◆ RECORDS SUPPLIED ◆
_ _ _
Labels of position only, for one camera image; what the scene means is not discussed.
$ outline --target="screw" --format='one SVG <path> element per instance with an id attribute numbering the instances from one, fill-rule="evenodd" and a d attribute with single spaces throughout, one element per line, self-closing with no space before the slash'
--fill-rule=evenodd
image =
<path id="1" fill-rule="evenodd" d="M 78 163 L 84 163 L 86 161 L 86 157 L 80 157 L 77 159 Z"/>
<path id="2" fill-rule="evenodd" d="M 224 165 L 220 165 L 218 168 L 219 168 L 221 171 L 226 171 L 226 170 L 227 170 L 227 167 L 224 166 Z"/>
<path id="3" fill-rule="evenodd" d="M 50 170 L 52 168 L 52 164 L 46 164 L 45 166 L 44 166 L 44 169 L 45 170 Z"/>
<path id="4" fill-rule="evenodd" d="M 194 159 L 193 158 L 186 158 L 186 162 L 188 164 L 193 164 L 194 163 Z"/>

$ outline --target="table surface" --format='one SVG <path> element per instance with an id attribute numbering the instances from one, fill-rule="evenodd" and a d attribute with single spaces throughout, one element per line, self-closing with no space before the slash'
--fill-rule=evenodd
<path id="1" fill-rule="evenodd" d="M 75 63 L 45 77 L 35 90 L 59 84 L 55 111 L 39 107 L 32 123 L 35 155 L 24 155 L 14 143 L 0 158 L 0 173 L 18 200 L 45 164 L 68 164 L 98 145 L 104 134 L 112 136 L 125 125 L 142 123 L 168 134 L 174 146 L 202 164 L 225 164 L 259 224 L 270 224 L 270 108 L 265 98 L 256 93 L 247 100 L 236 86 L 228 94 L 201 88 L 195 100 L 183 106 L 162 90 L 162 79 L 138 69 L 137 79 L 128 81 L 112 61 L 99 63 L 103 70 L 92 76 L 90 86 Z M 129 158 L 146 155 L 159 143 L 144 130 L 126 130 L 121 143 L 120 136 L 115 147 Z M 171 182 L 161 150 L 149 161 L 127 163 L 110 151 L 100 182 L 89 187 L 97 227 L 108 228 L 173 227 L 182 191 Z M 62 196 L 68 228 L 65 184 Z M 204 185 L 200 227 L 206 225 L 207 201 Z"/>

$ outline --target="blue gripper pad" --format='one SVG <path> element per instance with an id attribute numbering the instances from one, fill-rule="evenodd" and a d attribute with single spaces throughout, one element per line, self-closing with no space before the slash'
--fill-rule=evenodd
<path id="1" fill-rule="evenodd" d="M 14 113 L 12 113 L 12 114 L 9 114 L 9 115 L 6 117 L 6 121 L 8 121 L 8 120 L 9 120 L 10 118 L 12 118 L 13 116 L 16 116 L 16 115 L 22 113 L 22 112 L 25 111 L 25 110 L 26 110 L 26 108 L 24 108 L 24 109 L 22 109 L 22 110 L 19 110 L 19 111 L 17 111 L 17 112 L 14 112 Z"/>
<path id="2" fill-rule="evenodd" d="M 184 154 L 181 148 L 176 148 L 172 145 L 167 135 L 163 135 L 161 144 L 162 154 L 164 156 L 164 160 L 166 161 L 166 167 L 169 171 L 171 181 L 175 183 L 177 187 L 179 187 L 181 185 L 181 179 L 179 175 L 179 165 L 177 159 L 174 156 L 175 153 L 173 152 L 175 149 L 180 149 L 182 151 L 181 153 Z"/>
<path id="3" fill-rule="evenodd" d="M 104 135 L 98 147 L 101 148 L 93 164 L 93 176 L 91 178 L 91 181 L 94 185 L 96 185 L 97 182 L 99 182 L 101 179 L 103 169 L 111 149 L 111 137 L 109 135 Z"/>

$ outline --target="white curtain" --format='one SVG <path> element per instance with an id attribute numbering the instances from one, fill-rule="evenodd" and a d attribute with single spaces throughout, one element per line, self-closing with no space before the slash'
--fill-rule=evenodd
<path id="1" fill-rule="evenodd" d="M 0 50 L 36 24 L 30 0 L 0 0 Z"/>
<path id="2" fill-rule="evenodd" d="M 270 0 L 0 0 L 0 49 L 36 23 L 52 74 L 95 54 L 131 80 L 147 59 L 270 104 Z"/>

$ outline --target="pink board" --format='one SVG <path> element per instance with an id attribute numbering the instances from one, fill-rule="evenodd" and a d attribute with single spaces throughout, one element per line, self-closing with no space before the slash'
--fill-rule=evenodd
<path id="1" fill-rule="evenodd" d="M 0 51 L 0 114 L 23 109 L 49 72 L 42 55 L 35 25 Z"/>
_ _ _
◆ WHAT IS REQUIRED ◆
Your answer must be the full set of entries, copied exactly.

◆ ANSWER BOX ◆
Labels of position only, for one camera image; what the scene means is not discussed.
$ outline --target="screw" --format='one SVG <path> element per instance with an id attribute numbering the instances from one, fill-rule="evenodd" and a d attribute with single spaces throughout, one element per line, self-closing with no space before the slash'
--fill-rule=evenodd
image =
<path id="1" fill-rule="evenodd" d="M 78 163 L 84 163 L 86 161 L 86 157 L 80 157 L 77 159 Z"/>
<path id="2" fill-rule="evenodd" d="M 224 165 L 220 165 L 218 168 L 219 168 L 221 171 L 226 171 L 226 170 L 227 170 L 227 167 L 224 166 Z"/>
<path id="3" fill-rule="evenodd" d="M 50 170 L 52 168 L 52 164 L 46 164 L 45 166 L 44 166 L 44 169 L 45 170 Z"/>
<path id="4" fill-rule="evenodd" d="M 194 159 L 193 158 L 186 158 L 186 162 L 188 164 L 193 164 L 194 163 Z"/>

$ outline --target="table surface" --format='one SVG <path> element per instance with an id attribute numbering the instances from one, fill-rule="evenodd" and a d attribute with single spaces throughout, one element per line, self-closing with no space before the slash'
--fill-rule=evenodd
<path id="1" fill-rule="evenodd" d="M 75 63 L 45 77 L 35 90 L 59 84 L 55 111 L 39 107 L 32 123 L 35 155 L 24 155 L 14 143 L 0 158 L 0 173 L 18 200 L 45 164 L 68 164 L 98 145 L 104 134 L 112 136 L 125 125 L 142 123 L 168 134 L 174 146 L 202 164 L 225 164 L 259 224 L 270 224 L 270 108 L 265 98 L 256 93 L 247 100 L 236 86 L 228 94 L 201 88 L 195 100 L 183 106 L 162 90 L 162 79 L 138 69 L 137 79 L 128 81 L 112 61 L 99 63 L 103 70 L 92 76 L 90 86 Z M 129 158 L 146 155 L 159 143 L 144 130 L 126 130 L 121 143 L 120 136 L 115 147 Z M 171 182 L 161 150 L 149 161 L 127 163 L 110 151 L 100 182 L 89 187 L 97 227 L 108 228 L 173 227 L 182 191 Z M 62 196 L 68 228 L 65 184 Z M 204 185 L 200 227 L 206 225 L 207 201 Z"/>

$ outline --target="blue gripper pad" --format='one SVG <path> element per instance with an id attribute numbering the instances from one, fill-rule="evenodd" and a d attribute with single spaces throughout, one element per line, self-closing with no space before the slash'
--fill-rule=evenodd
<path id="1" fill-rule="evenodd" d="M 14 113 L 12 113 L 12 114 L 9 114 L 9 115 L 6 117 L 6 121 L 8 121 L 8 120 L 9 120 L 10 118 L 12 118 L 13 116 L 16 116 L 16 115 L 22 113 L 22 112 L 25 111 L 25 110 L 26 110 L 26 108 L 24 108 L 24 109 L 22 109 L 22 110 L 19 110 L 19 111 L 17 111 L 17 112 L 14 112 Z"/>
<path id="2" fill-rule="evenodd" d="M 184 154 L 181 148 L 176 148 L 172 145 L 167 135 L 163 135 L 161 144 L 162 154 L 164 156 L 164 160 L 166 161 L 166 167 L 169 171 L 171 181 L 175 183 L 177 187 L 179 187 L 181 185 L 181 179 L 179 175 L 179 165 L 177 159 L 174 156 L 175 153 L 173 152 L 175 149 L 180 149 L 182 151 L 181 153 Z"/>
<path id="3" fill-rule="evenodd" d="M 104 135 L 98 147 L 101 148 L 93 164 L 93 176 L 91 178 L 91 181 L 94 185 L 96 185 L 97 182 L 99 182 L 101 179 L 103 169 L 111 149 L 111 137 L 109 135 Z"/>

$ outline --target="white curtain" --format='one SVG <path> element per instance with an id attribute numbering the instances from one, fill-rule="evenodd" and a d attribute with single spaces throughout, one element per line, self-closing with no space before the slash'
--fill-rule=evenodd
<path id="1" fill-rule="evenodd" d="M 0 50 L 36 24 L 30 0 L 0 0 Z"/>
<path id="2" fill-rule="evenodd" d="M 270 0 L 0 0 L 0 49 L 36 23 L 52 74 L 95 54 L 131 80 L 147 59 L 270 104 Z"/>

$ outline --target="pink board" --format='one SVG <path> element per instance with an id attribute numbering the instances from one, fill-rule="evenodd" and a d attribute with single spaces throughout, one element per line, self-closing with no space before the slash'
--fill-rule=evenodd
<path id="1" fill-rule="evenodd" d="M 0 51 L 0 114 L 23 109 L 49 72 L 42 55 L 35 25 Z"/>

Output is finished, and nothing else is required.